君の日々に、そっと触れたい。
李紅をベッドに寝かせると、李紅の母さんは手際よく汗の始末をして頭の下に氷枕を敷き、体温計を確認すると僅かに顔を顰めた。
「きっと、薬が飲めなかったのね。辛かったわね……」
そう言って小さな子供にそうするように李紅の髪を撫でた李紅の母さんは、何もかも察したように悲しそうに笑っていた。
「こうゆうこと…………よくあるんすか?」
思わずそう尋ねる。
「そうね…。でも薬を飲めないなんて初めてだったわ。でも、これからはこんなことが増えていくのかもしれない………」
「そ、そんなに悪いんすか?病気……」
「……………聞いてないのね」
何を、と問う前に、李紅の母さんは俺に背を向けたまま、口を開いた。
「この子はね、もう長くはないの」
───…………………は?
言葉の意味が上手く飲み込めず、さっと全身が冷たくなるような感覚に襲われた。
「え………だって俺たち……そんな話何も……」
「…きっと気を遣われたくなかったのね。”普通”に憧れて学校に行ったんだもの」
李紅の母さんはそう淡々と言う。
「”普通”に…憧れて………?」
「………あの子…李紅はね。本当に小さな頃から病気と闘ってきたの。まだまだ遊びたい盛りなのに、病室に閉じ込められて辛い治療に耐えて………」
その声が僅かに震えている。
「あの子は弱音を吐いたことはほとんど無かったわ。それに一度だって文句を言わなかった。……賢い子だもの、幼くても自分の置かれてる状況をちゃんと理解してたのね」
李紅とは全然長い付き合いではないし、まともに話したのも昨日と今日くらいだが、何となく、想像がついた。
辛い気持ちを抑えて、頑なにに笑うあの姿が。
「そんな李紅の唯一のワガママが、学校に行きたい、だったの」
学校に、行きたい。
今までの生活で、そんな風に思ったことはあるだろうか。俺にとっては学校に行くなんて当たり前で、退屈で、面倒臭いとさえ思うものなのに。

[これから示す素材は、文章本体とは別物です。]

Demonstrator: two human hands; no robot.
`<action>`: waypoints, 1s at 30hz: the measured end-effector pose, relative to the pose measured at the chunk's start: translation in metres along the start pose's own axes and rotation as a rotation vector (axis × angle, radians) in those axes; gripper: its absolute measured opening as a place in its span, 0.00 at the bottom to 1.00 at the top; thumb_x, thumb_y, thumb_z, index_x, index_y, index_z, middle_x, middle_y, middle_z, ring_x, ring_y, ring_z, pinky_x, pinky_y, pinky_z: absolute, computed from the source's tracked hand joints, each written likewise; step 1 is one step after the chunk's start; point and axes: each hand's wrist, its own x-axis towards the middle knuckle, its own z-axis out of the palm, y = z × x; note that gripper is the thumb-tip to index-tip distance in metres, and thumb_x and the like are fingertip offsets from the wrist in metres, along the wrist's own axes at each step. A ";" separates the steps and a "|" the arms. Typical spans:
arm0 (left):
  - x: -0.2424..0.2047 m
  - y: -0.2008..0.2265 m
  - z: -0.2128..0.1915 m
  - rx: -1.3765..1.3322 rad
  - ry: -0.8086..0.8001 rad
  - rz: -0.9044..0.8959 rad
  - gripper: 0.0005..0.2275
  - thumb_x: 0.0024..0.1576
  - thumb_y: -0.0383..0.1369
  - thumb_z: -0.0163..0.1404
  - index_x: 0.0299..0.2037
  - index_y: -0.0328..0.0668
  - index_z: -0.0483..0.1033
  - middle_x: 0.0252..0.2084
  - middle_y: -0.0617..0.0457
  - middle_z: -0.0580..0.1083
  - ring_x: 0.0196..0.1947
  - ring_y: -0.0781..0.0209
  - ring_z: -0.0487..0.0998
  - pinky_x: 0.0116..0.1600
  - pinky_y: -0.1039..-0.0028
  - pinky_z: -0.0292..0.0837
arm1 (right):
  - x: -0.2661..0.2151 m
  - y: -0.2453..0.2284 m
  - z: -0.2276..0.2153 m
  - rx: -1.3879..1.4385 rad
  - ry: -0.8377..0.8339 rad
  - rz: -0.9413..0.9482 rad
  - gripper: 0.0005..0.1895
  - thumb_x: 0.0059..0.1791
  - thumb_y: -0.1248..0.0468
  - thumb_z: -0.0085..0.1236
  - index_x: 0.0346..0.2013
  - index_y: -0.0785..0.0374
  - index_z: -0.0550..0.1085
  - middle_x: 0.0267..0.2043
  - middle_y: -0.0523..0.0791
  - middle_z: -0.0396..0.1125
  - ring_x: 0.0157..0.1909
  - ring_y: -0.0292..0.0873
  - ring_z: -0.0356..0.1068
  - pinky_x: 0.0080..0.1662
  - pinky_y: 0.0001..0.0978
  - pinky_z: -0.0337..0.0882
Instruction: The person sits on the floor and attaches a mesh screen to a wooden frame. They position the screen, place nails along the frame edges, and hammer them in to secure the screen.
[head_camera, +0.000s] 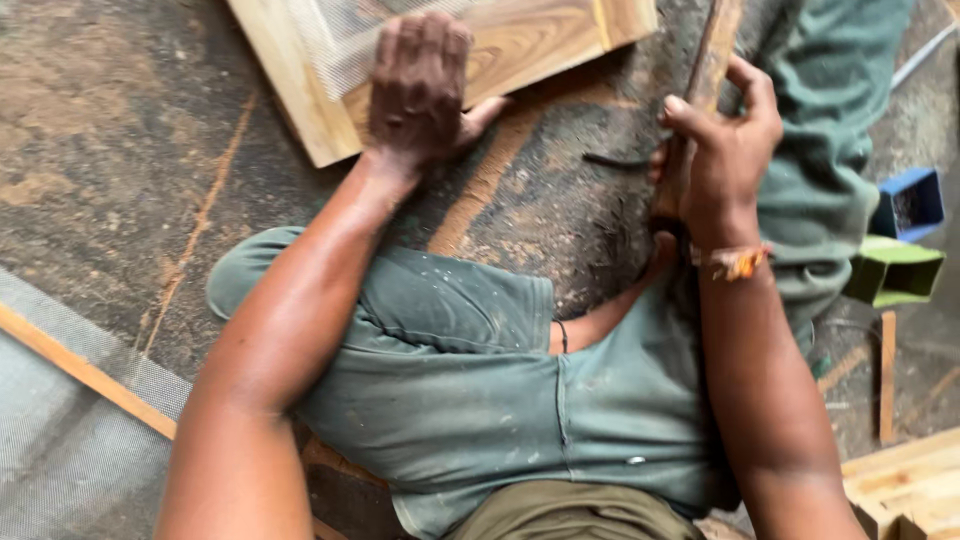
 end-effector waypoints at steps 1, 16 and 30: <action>0.003 0.004 -0.004 0.034 0.042 0.011 0.32 0.55 0.52 0.64 0.52 0.28 0.68 0.52 0.38 0.67 0.55 0.42 0.68 0.61 0.52 0.66 | 0.005 0.002 -0.004 -0.009 0.001 0.042 0.30 0.51 0.75 0.64 0.66 0.66 0.62 0.34 0.49 0.71 0.24 0.42 0.70 0.25 0.34 0.72; -0.024 0.172 -0.016 -0.612 -0.376 -0.038 0.03 0.52 0.24 0.55 0.34 0.37 0.75 0.34 0.47 0.71 0.38 0.49 0.75 0.44 0.59 0.73 | 0.020 0.012 -0.023 -0.071 -0.064 0.131 0.28 0.51 0.74 0.66 0.61 0.67 0.62 0.35 0.49 0.74 0.24 0.42 0.72 0.25 0.35 0.73; -0.007 0.173 -0.018 -0.600 -0.411 0.081 0.12 0.54 0.31 0.57 0.46 0.39 0.77 0.35 0.49 0.71 0.39 0.52 0.73 0.41 0.62 0.68 | 0.026 0.027 -0.025 -0.151 -0.044 -0.030 0.26 0.51 0.71 0.70 0.56 0.71 0.63 0.37 0.47 0.74 0.35 0.38 0.79 0.32 0.30 0.81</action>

そんな当たり前に真っ直ぐな憧れを抱く李紅を思うと、なんだかよく分からないが胸が締め付けられそうだ。
「こんなことを言うのは……酷なことかもしれないけれど」
そこで初めて李紅の母さんは、真っ直ぐに俺に向き直った。
「最期まで、李紅と仲良くしてあげて…」
そう言って泣きそうに笑った李紅の母さんは、やっぱり李紅にそっくりで。なんだかこっちまで泣き出しそうになる。
それを誤魔化すように、強く、頷いた。